Switzerland advocates new financial goals in Baku

The 29th edition of the COP will take place in mid-November. Preparations are also in full swing in Bern.

The UN climate conferences, or COP for short, are notorious: year after year, politicians, business representatives and activists meet to negotiate the framework conditions of the global climate. It is the largest event of its kind. 97,000 people took part in the last edition.

The COP will take place in Baku for the 29th time between 11 and 22 November. Preparations are also underway in Switzerland. The Federal Council announced its priorities for the summit today.

Federal Council wants broad-based climate financing

The Swiss delegation will work to ensure that countries set a new global financial target for combating climate change, the press release states. This should be as broadly supported as possible. Those countries with particularly high greenhouse gas emissions should contribute the most to the financial target. Switzerland also wants to ensure that the potential of the private sector is used in investing in climate protection.

Federal Councillor Albert Rösti will attend the ministerial meeting in Baku as the government’s representative. Felix Wertli, head of the International Affairs Department at the Federal Office for the Environment, will lead the Swiss negotiating delegation.

In the coming weeks, the Foreign Affairs Committees of the National Council and the Council of States will discuss the Federal Council’s direction and give Federal Councillor Rösti suggestions for the trip to Baku.

The controversial host state

Azerbaijan has been criticized as a venue for the COP. The state has generated a large part of its wealth from oil and gas. The country became a sought-after trading partner, particularly after the outbreak of war in Ukraine: numerous European governments tried to compensate for the lost deliveries from Russia by importing liquefied natural gas from Azerbaijan.

Azerbaijan has declared that it wants to move away from fossil fuels. The country wants to reduce greenhouse gas emissions by 40 percent by 2050. To achieve this, Azerbaijan is to become a leading location for green energy sources such as hydrogen. COP29 is a good opportunity for the government to promote this plan.

For Azerbaijan, hosting the most important climate conference is an honor, says President Ilham Aliyev. He wants to ensure that COP29 is not just one of many, but a very special one.

Aliyev called for a global ceasefire in the spring: in both Ukraine and Gaza the guns are to fall silent in November, and the climate summit is to become a “peace COP”.

This is cynical, say peace activists: Aliyev, of all people, who last year took violent action against ethnic Armenians in the Azerbaijani enclave of Nagorno Karabakh, is now presenting himself as an apostle of peace.

The core theme of COP29: the question of financing

According to the organizers, the thematic focus of the climate conference should be on economic issues: the states should define a new financial target for combating climate change.

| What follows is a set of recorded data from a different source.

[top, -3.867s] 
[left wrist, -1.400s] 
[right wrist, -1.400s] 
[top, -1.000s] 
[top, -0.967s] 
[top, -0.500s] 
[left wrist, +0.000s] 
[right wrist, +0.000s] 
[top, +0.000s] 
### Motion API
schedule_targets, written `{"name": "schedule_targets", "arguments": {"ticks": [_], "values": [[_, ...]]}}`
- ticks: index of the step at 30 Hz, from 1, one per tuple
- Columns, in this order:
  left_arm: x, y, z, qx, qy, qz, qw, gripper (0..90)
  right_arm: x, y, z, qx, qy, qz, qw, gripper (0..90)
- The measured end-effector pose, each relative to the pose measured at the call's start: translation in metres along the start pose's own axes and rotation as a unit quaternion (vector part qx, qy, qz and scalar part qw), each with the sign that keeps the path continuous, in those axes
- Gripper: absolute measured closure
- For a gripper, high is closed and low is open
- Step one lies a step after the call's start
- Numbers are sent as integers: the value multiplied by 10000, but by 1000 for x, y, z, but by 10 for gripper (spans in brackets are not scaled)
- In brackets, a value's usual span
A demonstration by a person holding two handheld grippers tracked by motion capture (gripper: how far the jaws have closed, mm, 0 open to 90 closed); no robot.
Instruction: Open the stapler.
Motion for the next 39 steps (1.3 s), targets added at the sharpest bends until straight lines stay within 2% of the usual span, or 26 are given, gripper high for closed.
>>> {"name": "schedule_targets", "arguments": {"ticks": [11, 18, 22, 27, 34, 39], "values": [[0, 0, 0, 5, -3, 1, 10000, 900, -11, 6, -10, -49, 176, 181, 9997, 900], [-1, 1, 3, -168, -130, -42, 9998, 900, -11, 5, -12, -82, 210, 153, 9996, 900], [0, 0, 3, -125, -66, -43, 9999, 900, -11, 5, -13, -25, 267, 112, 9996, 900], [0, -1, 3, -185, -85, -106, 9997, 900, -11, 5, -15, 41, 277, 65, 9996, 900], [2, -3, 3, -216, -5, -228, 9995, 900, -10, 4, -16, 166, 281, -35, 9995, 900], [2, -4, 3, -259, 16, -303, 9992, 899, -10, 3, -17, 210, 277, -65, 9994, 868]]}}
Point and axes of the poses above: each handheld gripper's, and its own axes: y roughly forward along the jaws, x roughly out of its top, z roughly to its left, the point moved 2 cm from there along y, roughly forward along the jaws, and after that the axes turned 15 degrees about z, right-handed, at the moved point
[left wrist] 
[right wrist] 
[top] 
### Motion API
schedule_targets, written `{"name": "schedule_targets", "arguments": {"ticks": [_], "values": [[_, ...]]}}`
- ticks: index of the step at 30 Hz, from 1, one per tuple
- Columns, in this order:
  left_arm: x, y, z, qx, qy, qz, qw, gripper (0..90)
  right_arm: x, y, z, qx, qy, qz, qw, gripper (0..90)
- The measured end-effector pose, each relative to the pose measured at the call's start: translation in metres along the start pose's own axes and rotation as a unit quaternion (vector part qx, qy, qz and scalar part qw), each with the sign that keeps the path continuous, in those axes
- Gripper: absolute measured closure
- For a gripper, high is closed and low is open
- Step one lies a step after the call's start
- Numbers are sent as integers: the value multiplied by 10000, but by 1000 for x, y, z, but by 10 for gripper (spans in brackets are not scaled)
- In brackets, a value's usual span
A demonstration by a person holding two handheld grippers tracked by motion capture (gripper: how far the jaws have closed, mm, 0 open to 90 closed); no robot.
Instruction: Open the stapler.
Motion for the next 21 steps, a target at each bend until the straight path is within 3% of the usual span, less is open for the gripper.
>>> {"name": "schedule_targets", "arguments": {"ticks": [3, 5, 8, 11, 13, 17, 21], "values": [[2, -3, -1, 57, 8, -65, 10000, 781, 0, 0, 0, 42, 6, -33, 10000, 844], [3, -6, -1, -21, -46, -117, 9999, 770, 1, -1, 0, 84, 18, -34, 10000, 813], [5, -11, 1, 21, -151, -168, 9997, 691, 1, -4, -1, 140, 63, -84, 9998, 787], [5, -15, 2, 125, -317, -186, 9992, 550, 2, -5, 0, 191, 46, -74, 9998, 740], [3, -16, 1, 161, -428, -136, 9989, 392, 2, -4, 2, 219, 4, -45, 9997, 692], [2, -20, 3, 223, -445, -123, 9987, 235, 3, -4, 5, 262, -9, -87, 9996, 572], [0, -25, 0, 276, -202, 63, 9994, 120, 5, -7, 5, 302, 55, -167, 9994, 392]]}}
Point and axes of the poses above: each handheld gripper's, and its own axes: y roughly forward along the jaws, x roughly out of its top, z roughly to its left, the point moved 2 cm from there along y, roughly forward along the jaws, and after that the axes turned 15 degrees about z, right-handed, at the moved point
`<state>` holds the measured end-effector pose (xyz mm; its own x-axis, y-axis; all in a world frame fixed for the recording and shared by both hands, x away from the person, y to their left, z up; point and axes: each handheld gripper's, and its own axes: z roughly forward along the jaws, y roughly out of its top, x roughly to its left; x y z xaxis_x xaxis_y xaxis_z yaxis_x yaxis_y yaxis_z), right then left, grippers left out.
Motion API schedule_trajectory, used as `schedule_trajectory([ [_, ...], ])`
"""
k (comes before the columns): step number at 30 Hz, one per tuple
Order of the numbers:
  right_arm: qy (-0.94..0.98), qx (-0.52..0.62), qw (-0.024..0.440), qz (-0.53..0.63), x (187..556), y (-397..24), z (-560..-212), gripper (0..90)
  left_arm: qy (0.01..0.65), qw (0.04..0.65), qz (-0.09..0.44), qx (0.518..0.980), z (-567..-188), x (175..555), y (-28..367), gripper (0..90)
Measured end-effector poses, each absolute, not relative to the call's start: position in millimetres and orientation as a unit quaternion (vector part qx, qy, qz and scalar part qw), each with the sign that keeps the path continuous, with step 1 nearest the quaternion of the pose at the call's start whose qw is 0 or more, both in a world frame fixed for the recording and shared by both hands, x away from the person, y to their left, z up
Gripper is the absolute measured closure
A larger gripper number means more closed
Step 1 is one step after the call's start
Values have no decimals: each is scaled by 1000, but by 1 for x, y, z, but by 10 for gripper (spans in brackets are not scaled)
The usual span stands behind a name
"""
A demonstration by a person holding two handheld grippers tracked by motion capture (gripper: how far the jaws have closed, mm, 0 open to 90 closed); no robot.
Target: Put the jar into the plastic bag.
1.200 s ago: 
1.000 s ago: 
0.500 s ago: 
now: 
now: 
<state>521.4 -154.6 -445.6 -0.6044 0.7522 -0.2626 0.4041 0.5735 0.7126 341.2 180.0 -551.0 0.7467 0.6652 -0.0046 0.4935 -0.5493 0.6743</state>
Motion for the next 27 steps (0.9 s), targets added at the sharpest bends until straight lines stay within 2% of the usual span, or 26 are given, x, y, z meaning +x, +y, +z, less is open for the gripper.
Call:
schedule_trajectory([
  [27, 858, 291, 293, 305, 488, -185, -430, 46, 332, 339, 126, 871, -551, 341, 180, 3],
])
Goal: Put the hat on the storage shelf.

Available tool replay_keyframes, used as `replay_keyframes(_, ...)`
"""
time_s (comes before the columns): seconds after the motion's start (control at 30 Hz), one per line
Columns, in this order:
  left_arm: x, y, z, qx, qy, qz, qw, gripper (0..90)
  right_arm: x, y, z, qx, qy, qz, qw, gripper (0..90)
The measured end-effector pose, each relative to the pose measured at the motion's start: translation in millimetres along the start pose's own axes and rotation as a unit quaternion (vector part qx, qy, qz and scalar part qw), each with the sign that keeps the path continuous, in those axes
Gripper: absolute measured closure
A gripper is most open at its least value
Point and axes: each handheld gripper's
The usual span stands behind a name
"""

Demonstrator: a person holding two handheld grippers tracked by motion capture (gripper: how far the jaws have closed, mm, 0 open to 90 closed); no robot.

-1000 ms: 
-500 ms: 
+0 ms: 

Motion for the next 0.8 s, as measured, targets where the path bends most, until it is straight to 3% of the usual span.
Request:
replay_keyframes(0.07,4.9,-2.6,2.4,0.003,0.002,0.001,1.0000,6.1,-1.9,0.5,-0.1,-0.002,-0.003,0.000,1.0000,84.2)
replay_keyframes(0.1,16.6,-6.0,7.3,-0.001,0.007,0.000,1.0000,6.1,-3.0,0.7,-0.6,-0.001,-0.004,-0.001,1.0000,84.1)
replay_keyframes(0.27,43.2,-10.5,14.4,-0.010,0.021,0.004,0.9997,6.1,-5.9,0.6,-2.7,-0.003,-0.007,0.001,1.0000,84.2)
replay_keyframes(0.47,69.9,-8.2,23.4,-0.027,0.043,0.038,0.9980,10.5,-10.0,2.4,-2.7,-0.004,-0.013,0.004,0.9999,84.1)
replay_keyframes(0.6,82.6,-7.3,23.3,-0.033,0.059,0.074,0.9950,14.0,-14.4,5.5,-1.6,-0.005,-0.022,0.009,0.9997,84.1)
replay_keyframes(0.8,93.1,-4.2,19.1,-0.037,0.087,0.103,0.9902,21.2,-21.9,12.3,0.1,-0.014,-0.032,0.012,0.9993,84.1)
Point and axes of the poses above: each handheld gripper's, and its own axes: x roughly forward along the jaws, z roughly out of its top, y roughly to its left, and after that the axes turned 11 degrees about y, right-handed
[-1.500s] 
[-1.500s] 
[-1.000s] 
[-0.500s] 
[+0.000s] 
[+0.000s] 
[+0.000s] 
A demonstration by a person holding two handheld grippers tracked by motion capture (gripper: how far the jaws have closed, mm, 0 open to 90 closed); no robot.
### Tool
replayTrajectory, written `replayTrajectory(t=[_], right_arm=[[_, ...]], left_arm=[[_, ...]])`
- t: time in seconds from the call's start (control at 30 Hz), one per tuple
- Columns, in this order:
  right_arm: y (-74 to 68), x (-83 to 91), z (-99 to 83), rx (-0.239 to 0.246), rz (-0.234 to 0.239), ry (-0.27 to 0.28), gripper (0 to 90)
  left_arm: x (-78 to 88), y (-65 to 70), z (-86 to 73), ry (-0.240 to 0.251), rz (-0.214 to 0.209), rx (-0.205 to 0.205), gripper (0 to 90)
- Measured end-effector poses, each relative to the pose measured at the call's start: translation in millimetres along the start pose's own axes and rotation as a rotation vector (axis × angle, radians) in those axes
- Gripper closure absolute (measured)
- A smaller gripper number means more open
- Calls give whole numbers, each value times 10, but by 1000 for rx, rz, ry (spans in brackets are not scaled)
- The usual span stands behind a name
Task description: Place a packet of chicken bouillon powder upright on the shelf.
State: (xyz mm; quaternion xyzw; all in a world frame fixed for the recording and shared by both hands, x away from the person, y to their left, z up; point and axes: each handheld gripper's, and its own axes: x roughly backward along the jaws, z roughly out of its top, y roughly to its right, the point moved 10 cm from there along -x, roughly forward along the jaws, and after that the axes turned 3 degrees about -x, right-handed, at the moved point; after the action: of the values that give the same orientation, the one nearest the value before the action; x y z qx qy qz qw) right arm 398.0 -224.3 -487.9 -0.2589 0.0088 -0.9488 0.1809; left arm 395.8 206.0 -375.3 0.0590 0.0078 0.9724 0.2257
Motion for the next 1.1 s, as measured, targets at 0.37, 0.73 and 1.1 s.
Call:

It is intended to replace the previous financial target, which was first announced in 2009 and further developed in the Paris Climate Agreement of 2015. At that time, industrialized countries declared that they would spend at least 100 billion dollars annually on climate protection from 2025. The target was exceeded for the first time in 2022.

It is still unclear how high the new target should be. UN representatives recently called for a quantum leap in climate financing. The Conference on Trade and Development estimates the annual additional requirement at 337 billion dollars.

At a time when the budgets of many countries are already strained, an expansion on this scale is politically unlikely.

Furthermore, the negotiators at COP29 are expected to build on the results of the previous year. At that time, the countries adopted recommendations for the expansion of renewable energies by 2030 and the move away from coal, oil and gas by 2050. Although these are unlikely to be declared binding climate targets in November, further talks are expected to pave the way for this.